话音刚落,郑友娣看了他一眼,好一会不说话,最终也只是不甘心往后退了一步。

郑芙将郑幸拉到身后,也不知道是否是因为当初他给郑幸取名的事,如今见着他,心底莫名不舒服。

郑晓华见小妹抗拒陌生的眼神,克制住将要坍塌的嘴角,推了推眼镜,挤出一个再完美不过的笑容,就像这几十年来那样,“小妹,跟妈说句话吧,她念你好久了。”

他还是带着那副银质眼镜,穿着一成不变的条纹衫,挂着万年不变的笑,斯斯文文站在那,就好像他依旧是那个小时候会时不时摸她头的大哥。

这时郑芙才发现心里莫名的不适从哪里来,放眼望去,多数人眼角都挂着泪,或多或少也能从面部神态看出悲伤来,只有大哥,只有他,什么都没有。

忽略掉心里的不适,郑芙牵着郑幸来到床前,她身上盖了件白布,越发衬得常年劳累的面庞浑浊不堪。

许久未回家,这一刻郑芙才意识到原来当初那个嘴里吐不出好话的人也是会死的。
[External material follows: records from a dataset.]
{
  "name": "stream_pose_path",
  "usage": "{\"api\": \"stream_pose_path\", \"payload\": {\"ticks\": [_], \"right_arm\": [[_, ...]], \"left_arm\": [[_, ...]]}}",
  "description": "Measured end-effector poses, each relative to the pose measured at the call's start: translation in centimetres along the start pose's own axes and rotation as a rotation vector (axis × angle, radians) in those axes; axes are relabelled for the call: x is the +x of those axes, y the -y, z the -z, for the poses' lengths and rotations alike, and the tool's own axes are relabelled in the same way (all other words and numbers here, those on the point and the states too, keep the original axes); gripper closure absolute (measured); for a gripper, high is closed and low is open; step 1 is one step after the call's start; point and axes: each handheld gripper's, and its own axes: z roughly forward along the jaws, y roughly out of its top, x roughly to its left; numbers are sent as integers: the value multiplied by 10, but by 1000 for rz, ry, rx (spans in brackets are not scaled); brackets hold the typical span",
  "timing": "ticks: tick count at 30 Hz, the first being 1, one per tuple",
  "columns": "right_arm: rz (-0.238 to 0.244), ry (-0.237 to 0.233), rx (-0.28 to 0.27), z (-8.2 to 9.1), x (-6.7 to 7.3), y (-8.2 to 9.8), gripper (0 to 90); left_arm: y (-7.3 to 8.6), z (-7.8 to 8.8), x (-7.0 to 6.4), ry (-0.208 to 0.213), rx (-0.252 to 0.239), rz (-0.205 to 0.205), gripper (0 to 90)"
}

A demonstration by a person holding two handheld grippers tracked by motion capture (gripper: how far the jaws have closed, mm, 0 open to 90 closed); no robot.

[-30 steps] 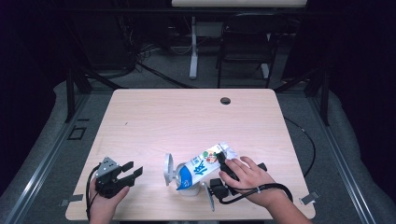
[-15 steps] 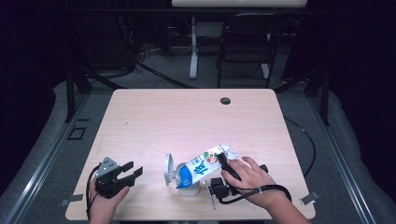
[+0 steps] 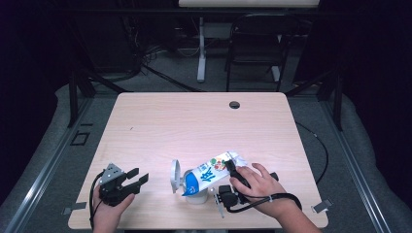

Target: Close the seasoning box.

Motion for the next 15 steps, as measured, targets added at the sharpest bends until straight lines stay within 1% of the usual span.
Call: {"api": "stream_pose_path", "payload": {"ticks": [6, 8, 9, 11, 13, 15], "right_arm": [[2, 1, 1, 1, 0, 0, 867], [-14, -2, -12, 0, 1, 1, 867], [3, 2, 2, 1, 0, 1, 867], [-5, -4, -3, 1, 0, 1, 867], [-1, 0, -1, 1, 0, 1, 867], [15, 4, 2, 1, 0, 1, 867]], "left_arm": [[0, 0, 0, 0, 0, 0, 516], [0, 0, 0, 0, 0, -1, 516], [0, 0, 0, 0, 0, -1, 516], [0, 0, 0, 0, 0, -1, 516], [0, 0, 0, 0, 1, -1, 516], [0, 0, 0, 1, 1, -1, 516]]}}
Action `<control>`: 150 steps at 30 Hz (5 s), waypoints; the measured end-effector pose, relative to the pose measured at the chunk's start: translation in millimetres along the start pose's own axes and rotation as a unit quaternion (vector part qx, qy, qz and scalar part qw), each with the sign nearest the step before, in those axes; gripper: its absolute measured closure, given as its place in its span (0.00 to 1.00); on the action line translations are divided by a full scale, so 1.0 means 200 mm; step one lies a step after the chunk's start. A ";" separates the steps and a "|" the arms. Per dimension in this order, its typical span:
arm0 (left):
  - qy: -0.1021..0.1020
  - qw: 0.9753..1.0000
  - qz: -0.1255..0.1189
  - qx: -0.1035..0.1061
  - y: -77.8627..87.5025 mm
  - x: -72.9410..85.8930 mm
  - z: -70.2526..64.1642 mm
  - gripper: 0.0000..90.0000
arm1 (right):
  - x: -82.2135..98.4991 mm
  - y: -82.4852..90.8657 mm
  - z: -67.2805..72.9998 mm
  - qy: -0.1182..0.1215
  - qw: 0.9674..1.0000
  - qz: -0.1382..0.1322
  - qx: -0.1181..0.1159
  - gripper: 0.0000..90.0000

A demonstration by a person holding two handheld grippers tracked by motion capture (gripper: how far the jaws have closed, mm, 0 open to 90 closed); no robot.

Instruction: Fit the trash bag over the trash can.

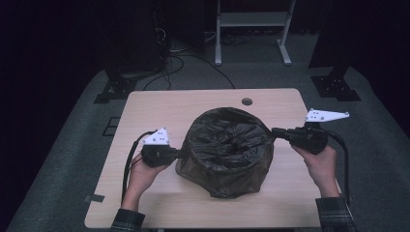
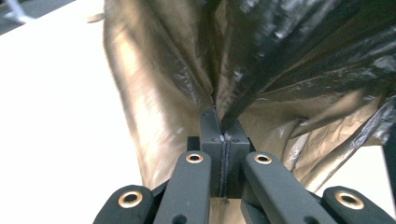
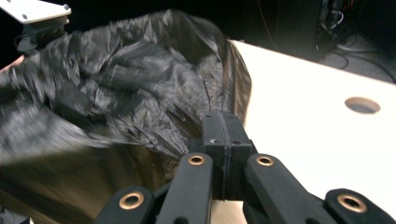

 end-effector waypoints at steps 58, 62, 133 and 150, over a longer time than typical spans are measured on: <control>0.013 0.990 -0.124 0.067 0.08 -0.05 -0.01 0.44 | -0.39 -0.29 -0.15 0.014 1.000 0.001 0.026 0.47; 0.014 0.989 -0.127 0.080 0.07 -0.05 -0.02 0.29 | -0.40 -0.23 -0.09 0.038 0.999 -0.003 0.013 0.30; 0.008 0.990 -0.103 0.097 -0.08 -0.09 -0.12 0.00 | -0.23 -0.53 0.32 0.159 0.883 0.438 -0.054 0.13; 0.009 0.989 -0.112 0.098 -0.06 -0.10 -0.12 0.00 | -0.45 -0.65 0.42 0.184 0.915 0.353 -0.065 0.13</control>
Point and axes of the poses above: each handheld gripper's, and its own axes: y roughly backward along the jaws, x roughly out of its underside, z roughly to its left, the point moved 4 cm from there along -y, roughly forward along the jaws, and after that the axes turned 4 degrees about -x, right-handed, at the moved point
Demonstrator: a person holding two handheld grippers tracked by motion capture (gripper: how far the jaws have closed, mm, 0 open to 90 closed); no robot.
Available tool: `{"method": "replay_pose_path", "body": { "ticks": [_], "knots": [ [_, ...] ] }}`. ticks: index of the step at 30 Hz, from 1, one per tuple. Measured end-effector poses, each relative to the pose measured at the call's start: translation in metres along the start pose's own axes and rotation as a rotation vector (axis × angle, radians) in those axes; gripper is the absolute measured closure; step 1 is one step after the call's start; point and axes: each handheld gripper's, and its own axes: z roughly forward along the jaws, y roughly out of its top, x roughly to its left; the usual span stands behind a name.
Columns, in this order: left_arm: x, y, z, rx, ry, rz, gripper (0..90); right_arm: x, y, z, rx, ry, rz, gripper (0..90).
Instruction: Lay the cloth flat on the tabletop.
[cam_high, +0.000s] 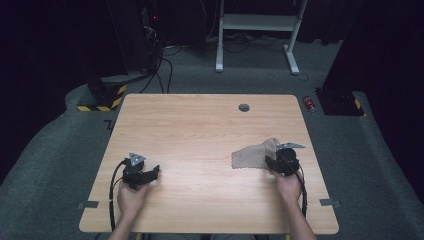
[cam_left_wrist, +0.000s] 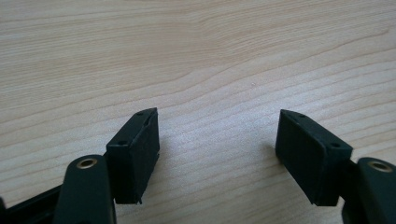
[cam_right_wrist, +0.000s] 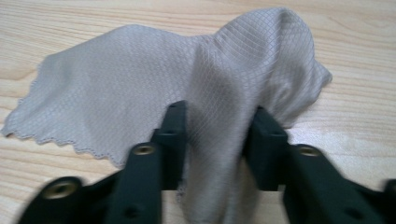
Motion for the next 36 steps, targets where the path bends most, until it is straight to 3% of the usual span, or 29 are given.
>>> {"method": "replay_pose_path", "body": {
  "ticks": [1, 7, 22, 36],
  "knots": [
    [0.000, 0.000, 0.000, 0.000, 0.000, 0.000, 30.8, 0.001, 0.000, -0.001, -0.004, 0.009, -0.009, 72.3],
    [0.000, 0.000, 0.000, 0.000, -0.001, -0.002, 30.8, 0.004, 0.002, -0.008, -0.029, 0.035, -0.033, 83.8],
    [0.000, 0.000, 0.000, 0.000, 0.000, -0.001, 30.8, 0.017, 0.016, -0.033, -0.123, 0.083, -0.085, 85.4],
    [0.000, 0.000, 0.000, 0.000, 0.000, 0.000, 30.8, 0.027, 0.027, -0.047, -0.163, 0.111, -0.114, 85.9]
  ]
}}
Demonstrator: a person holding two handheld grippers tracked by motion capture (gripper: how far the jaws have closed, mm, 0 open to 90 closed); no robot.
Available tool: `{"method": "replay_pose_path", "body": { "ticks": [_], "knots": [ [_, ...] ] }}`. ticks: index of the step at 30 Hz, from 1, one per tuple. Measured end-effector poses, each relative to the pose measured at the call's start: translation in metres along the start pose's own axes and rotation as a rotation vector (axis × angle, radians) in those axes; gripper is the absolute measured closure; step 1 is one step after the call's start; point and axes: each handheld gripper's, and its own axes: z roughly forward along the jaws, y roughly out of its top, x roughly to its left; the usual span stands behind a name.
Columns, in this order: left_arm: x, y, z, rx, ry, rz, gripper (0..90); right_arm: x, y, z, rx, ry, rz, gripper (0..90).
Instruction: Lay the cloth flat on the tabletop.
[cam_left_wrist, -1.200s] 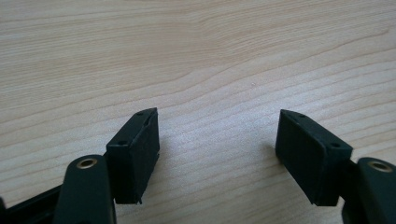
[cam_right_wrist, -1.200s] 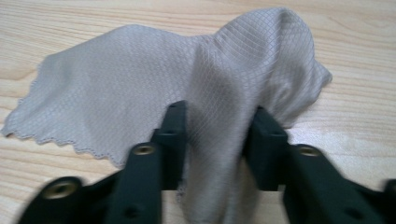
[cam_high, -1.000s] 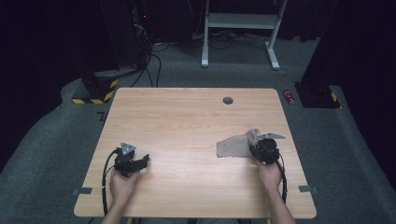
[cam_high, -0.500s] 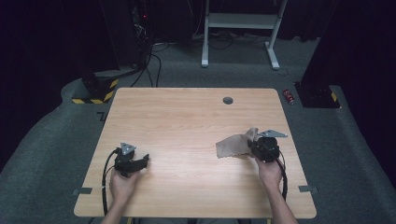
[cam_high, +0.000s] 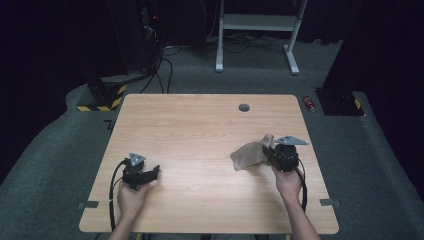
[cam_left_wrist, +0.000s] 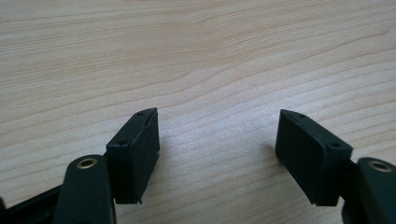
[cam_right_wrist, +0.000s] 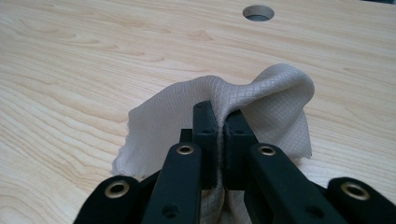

理了理她额前稍许凌乱的碎发,又帮她掂了掂胸前的白布才道:“妈我回来了。”

所有的情绪恍若在这一刻都被抽干了,心里空落落的,仿佛当初那些积压在心里的恨和不甘也随着这人逝去一并带走了。

话在嘴边绕了好几圈,郑芙发呆似的盯着床上的人看了好一会,目光才移向郑晓华愣愣问道:“哥……妈……嗯……刚走吗?”

郑晓华盯着小妹空洞洞的眼神,也不知道在想什么,上前欲将瘫坐在地上的人扶起,郑幸却在这个时候挡在她身前,一脸戒备看着他。

“嗯,对她来说,这样也好,母亲太累了。”郑晓华走近,不顾眼前这小崽子一再抗拒的动作,绕到郑芙身后,习惯性地摸了摸她的发顶,叹了口气道:“发现的时候已经是晚期了,治疗的这段期间母亲很痛苦,现在对她来说何尝不是种解脱。”